EXERCISE
Would you please copy every line below that includes the string "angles"?

PROVIDED DATA
■ ■ ■ ■ ■

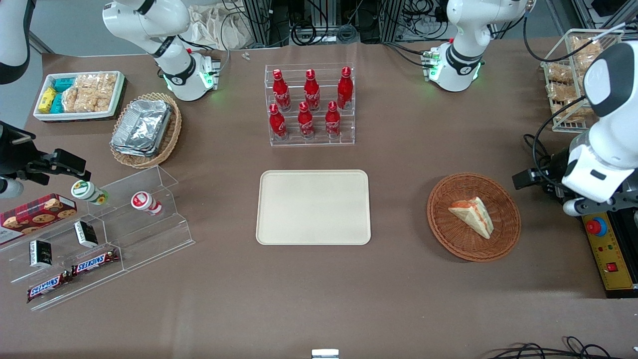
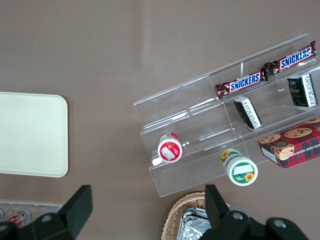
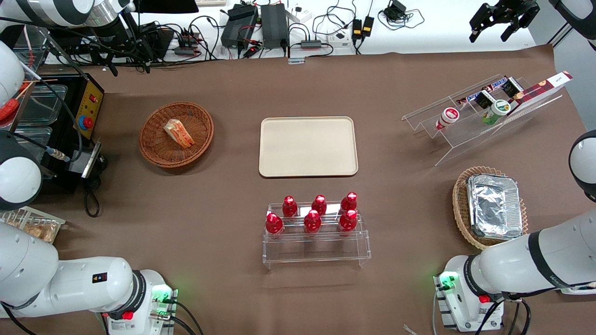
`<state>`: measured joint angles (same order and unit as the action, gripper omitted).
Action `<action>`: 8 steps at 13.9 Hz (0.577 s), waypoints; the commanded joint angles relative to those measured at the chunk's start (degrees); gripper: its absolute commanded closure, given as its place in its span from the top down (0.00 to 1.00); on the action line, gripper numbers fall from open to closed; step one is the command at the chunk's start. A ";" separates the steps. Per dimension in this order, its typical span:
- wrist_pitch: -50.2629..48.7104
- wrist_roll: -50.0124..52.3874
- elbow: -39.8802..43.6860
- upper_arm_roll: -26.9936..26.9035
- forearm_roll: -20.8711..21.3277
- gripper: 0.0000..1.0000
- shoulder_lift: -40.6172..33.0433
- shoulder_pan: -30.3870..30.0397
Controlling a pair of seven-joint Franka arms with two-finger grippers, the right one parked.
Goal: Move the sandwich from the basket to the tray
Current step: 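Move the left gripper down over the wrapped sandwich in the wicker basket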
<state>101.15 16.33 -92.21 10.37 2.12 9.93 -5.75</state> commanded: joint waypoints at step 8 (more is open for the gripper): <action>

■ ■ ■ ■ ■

OUTPUT FOR THIS TASK
`<state>`: measured joint angles (same order and unit as the action, gripper omitted).
Action `<action>`: 8 steps at 13.9 Hz (0.577 s), waypoints; the commanded joint angles relative to those measured at the chunk's start (degrees); gripper: its absolute commanded closure, given as its place in its span from the top down (0.00 to 1.00); on the action line, gripper numbers fall from open to closed; step one is the command at the chunk's start. A ";" separates the steps. Per dimension in this order, its typical span:

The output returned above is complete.